When it comes to plan design, sponsors sometimes don’t know what they don’t know. Maybe you’re not sure if your plan actually operates in full compliance with its design provisions, or even if you’re using the right plan design options to help your employees get retirement ready.
I get it entirely if you haven’t had time to study your plan’s documents in depth or keep track of all the changes with retirement plan regulations and plan design best practices. This stuff is incredibly complicated, and you’re probably already overburdened and wearing a lot of hats in your job. But it’s important to keep an eye on plan design and compliance for several reasons: to understand what your plan document says; to know that your operational processes are set up correctly; and to revisit your plan design regularly to make sure that it continues to meet the goals of your organization and your employees.
I joined ARP this fall, and I’ve worked on plan design issues for nearly 20 years, most recently as a Principal/Relationship Manager with the third party administrator Qualified Plans, LLC, an Ascensus Company. As a Retirement Plan Consultant at ARP, I’ve got a two-fold focus on plan design:
- Helping sponsors operate their plan in compliance with its plan design provisions as well as current laws and regulations, and
- Helping sponsors take a regular, strategic look at how plan design can help their employees better prepare for retirement.
Preventing Compliance Snafus
Let’s talk first about helping sponsors address their plan compliance issues. I’ll give you two quick examples of common problems, and how you can strive to prevent them.
Using an incorrect definition of compensation:
This is one of the biggest issues in plan compliance. Your plan document spells out the definition of compensation you should use to calculate employee deferrals and the employer match. It tells you things like whether the calculations should include bonuses, how to handle post-severance compensation, and fringe benefits and other compensation. This language can be confusing and plan sponsors unintentionally end up misdefining compensation, so the deferral and related match formulas are set up incorrectly with the payroll provider. That means the deferral and match amounts are wrong which could lead to additional corrective employer allocations down the line.

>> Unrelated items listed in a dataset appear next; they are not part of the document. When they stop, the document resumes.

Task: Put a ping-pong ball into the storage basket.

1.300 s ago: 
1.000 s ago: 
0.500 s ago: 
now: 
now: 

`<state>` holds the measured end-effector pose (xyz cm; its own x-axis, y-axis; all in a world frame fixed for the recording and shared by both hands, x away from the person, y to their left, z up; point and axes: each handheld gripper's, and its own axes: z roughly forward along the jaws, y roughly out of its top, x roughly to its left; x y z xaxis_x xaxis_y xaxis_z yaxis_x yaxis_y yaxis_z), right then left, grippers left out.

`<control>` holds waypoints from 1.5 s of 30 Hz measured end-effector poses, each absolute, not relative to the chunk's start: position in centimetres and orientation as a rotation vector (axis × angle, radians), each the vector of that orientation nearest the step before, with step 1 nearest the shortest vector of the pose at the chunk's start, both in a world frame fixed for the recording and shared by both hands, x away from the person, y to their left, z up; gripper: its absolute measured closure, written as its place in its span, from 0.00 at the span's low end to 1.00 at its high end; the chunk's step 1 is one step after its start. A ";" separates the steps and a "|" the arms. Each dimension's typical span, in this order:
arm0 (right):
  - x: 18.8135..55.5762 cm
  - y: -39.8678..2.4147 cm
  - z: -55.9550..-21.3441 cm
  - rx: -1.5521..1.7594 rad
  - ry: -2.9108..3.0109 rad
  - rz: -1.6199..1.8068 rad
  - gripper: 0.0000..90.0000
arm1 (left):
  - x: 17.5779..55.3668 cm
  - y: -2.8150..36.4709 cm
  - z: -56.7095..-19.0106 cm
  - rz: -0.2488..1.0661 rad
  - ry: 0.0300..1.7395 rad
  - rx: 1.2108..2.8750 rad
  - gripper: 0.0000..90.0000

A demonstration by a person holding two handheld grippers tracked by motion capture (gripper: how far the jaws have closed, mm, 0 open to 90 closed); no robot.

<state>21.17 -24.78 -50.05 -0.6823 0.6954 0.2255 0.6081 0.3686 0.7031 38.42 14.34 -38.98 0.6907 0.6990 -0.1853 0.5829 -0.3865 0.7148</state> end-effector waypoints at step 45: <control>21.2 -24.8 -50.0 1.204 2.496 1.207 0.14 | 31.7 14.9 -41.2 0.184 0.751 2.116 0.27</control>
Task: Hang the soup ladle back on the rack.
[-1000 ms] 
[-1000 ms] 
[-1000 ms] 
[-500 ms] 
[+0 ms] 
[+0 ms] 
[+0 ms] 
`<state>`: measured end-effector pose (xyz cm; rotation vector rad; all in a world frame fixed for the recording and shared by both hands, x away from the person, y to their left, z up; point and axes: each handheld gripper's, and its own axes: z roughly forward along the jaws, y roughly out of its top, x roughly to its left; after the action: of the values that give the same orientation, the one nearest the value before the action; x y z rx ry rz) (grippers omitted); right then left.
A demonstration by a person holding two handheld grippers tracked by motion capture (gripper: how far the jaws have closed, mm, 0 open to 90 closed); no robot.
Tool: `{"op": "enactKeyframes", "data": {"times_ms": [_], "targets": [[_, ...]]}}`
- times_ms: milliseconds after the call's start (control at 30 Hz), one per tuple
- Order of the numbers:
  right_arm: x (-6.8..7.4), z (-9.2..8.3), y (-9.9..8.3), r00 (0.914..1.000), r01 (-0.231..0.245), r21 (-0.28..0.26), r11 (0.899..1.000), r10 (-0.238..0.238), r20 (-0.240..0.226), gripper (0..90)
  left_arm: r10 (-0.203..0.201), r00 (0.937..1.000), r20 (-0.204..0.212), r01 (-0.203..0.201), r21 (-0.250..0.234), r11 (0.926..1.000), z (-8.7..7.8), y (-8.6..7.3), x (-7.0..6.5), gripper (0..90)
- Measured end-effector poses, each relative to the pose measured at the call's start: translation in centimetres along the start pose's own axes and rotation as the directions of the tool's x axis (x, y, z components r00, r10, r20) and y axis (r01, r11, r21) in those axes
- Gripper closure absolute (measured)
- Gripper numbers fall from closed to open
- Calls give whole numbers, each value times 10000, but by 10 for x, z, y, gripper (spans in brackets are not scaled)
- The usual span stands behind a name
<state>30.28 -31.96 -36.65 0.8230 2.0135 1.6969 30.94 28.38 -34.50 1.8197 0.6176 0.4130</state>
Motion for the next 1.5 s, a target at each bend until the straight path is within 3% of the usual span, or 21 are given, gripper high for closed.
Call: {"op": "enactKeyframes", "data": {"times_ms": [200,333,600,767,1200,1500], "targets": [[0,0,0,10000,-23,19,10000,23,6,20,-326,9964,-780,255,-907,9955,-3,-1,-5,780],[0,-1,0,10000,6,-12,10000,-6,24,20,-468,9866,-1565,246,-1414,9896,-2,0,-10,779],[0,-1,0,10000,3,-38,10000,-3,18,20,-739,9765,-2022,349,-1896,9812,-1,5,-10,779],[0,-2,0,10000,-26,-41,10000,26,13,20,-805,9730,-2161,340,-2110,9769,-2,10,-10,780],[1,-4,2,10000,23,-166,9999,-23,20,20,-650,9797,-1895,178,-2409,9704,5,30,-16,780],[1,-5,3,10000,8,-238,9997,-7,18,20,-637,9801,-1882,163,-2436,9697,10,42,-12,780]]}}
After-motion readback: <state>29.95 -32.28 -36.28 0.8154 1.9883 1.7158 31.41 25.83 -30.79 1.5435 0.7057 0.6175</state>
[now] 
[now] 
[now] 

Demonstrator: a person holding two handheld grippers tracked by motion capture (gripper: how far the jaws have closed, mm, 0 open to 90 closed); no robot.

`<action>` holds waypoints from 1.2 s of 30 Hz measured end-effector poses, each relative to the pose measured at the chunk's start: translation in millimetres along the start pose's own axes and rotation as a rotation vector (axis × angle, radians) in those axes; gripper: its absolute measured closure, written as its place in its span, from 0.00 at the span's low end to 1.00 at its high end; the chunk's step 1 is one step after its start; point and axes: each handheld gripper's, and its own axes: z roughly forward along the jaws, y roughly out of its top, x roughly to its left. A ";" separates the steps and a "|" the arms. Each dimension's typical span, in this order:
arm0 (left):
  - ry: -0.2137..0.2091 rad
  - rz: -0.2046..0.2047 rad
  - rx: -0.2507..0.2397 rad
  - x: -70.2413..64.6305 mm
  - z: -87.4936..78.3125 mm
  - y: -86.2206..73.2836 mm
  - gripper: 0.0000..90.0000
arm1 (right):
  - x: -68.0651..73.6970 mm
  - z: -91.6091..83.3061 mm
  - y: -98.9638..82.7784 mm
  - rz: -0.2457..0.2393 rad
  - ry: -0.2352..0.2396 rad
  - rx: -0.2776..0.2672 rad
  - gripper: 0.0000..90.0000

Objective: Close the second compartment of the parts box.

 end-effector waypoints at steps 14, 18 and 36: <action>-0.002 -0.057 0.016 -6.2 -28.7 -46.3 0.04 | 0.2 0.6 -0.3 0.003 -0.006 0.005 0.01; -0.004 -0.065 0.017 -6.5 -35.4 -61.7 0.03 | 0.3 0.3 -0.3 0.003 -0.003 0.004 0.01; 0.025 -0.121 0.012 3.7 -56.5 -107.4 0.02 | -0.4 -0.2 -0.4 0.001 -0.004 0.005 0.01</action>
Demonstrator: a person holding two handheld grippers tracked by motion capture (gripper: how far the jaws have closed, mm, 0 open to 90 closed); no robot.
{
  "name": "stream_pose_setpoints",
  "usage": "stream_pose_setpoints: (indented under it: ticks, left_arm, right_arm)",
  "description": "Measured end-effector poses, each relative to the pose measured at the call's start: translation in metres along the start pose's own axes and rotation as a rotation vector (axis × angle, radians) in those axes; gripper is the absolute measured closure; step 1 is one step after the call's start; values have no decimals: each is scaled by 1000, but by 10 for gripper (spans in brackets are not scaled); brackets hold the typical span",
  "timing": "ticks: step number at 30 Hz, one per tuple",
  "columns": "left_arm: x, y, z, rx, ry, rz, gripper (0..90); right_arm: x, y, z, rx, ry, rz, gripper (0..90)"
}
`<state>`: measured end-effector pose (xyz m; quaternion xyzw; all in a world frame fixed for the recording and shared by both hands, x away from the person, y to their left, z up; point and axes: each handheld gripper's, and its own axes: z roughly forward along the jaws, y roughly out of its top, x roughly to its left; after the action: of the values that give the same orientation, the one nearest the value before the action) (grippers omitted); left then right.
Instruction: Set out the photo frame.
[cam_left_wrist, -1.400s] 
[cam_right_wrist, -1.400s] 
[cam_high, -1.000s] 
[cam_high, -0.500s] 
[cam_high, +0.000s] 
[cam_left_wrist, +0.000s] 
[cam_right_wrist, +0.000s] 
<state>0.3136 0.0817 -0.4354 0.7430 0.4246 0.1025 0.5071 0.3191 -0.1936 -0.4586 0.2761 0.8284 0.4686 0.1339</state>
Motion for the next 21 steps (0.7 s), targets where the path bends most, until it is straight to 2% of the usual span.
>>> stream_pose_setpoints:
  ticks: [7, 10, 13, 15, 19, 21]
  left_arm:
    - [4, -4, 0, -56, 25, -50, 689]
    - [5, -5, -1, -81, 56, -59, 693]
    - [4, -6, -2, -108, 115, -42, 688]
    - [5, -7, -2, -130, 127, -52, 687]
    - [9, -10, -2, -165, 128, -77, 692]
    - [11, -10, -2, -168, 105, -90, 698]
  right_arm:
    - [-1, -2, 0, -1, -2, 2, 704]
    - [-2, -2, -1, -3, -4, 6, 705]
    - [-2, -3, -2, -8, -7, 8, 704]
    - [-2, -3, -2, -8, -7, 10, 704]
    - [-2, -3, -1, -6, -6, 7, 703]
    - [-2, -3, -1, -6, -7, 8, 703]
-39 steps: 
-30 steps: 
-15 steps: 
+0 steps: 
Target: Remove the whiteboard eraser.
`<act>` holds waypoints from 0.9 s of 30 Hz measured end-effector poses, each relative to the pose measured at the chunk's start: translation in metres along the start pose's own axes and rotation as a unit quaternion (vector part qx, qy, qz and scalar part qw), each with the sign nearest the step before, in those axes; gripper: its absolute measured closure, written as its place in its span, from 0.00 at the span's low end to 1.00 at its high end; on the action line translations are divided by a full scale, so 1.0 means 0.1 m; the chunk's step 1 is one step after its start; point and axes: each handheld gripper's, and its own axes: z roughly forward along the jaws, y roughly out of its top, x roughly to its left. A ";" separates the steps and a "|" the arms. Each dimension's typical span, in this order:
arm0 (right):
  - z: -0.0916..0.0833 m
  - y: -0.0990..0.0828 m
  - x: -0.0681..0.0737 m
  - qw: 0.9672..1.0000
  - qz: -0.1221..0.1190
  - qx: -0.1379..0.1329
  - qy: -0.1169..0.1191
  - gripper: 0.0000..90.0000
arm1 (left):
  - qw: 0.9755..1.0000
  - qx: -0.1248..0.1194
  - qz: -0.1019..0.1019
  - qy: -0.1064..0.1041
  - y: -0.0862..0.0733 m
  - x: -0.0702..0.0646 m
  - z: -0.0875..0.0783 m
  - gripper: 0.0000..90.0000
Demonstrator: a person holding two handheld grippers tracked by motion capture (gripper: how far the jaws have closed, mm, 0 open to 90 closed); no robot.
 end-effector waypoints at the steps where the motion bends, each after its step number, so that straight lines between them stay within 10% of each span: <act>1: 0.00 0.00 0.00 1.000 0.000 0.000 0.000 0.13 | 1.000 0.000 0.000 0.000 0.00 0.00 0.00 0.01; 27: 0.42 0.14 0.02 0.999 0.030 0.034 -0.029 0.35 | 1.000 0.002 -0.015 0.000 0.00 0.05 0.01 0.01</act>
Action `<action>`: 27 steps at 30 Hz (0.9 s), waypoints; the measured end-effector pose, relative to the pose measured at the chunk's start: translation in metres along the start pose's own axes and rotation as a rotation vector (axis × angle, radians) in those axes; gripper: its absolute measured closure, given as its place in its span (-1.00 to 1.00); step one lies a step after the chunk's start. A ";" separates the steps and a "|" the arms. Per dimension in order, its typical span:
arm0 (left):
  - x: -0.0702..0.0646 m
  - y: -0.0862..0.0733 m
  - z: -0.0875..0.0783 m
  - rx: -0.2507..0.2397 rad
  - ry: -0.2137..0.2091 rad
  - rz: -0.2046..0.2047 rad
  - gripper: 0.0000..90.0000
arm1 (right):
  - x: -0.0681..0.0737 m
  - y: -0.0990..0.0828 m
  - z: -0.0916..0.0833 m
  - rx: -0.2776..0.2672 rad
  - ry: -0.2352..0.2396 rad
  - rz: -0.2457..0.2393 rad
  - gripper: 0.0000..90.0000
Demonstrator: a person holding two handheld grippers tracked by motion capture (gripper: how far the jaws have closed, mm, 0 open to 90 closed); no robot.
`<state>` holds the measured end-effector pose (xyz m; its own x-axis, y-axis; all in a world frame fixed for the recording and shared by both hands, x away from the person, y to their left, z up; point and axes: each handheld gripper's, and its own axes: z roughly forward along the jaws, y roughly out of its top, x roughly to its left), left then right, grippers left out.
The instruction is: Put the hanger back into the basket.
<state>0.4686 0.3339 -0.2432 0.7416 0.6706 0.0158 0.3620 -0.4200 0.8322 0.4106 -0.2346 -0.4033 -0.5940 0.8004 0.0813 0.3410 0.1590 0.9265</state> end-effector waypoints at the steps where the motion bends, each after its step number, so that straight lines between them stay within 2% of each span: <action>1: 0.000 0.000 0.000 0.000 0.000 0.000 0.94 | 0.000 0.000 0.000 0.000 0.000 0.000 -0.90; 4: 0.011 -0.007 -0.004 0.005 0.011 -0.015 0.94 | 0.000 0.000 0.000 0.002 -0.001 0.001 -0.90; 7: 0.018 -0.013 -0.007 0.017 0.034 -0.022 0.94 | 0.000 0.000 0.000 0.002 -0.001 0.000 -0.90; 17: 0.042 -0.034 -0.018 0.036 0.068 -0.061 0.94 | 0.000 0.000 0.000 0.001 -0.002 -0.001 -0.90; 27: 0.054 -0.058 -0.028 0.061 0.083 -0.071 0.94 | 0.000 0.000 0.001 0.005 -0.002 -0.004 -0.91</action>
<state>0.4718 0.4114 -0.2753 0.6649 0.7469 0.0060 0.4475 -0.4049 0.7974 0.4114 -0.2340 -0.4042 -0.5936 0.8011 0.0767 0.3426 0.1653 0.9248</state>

This is a whole lot of hassle I can help you avoid by working with you to understand your plan document’s definition of compensation, and make sure your payroll provider uses that definition to set up employee and employer contributions. The first thing I like to do with a new client is walk the sponsor through the plan document. Yes, it’s true that plan documents are easy reading if you want to go to sleep at night—but that’s why I like to sit with the sponsor and point out the document’s key features. I also can work with your payroll provider to make sure that any current problems are fixed.
Failing testing due to design issues:
Failing nondiscrimination testing usually relates to problems with plan participation. We can talk about your options on how to fix that. You can change to a safe harbor plan design, which may increase current employer allocations but eliminates the need to pass nondiscrimination testing and possibly help employees get closer to preparing for retirement. You can shift the eligibility for your plan, allowing employees to participate sooner. If you haven’t added automatic enrollment and auto escalation already, I can show you examples from other employers so you can see how these design features do help significantly. And moving to a stretch match gives participants the incentive to contribute more, so they get the full employer match.
Doing the Deep Dive
At least once a year, I like to take an in-depth look at a plan’s current design and utilization with the sponsor. Sometimes I do it more often depending on the situation, such as if your company is considering an acquisition or had a significant change in the size or demographics of your work force.
We can work with your provider(s) to pull together the data on your employees’ current utilization of the plan, and talk at our meeting about what it shows. Has participation dropped in a particular employee segment? I can walk you through the ways to kick-start participation. Have participant behaviors changed in any important ways, like a big jump in new loans? I can guide you in figuring out how to use plan design or education to help.
At these meetings, I also like to hear about how satisfied you feel with the plan’s current design and your participants’ current projected outcomes to see if there is a better use of plan design to gradually move your participants closer to retirement readiness. We can work together so they’ll feel confident that when they retire, they’ll be able to live comfortably. And we can make plan design as smooth as possible for your company, saving you time and money, and enhancing a major employee benefit for everyone.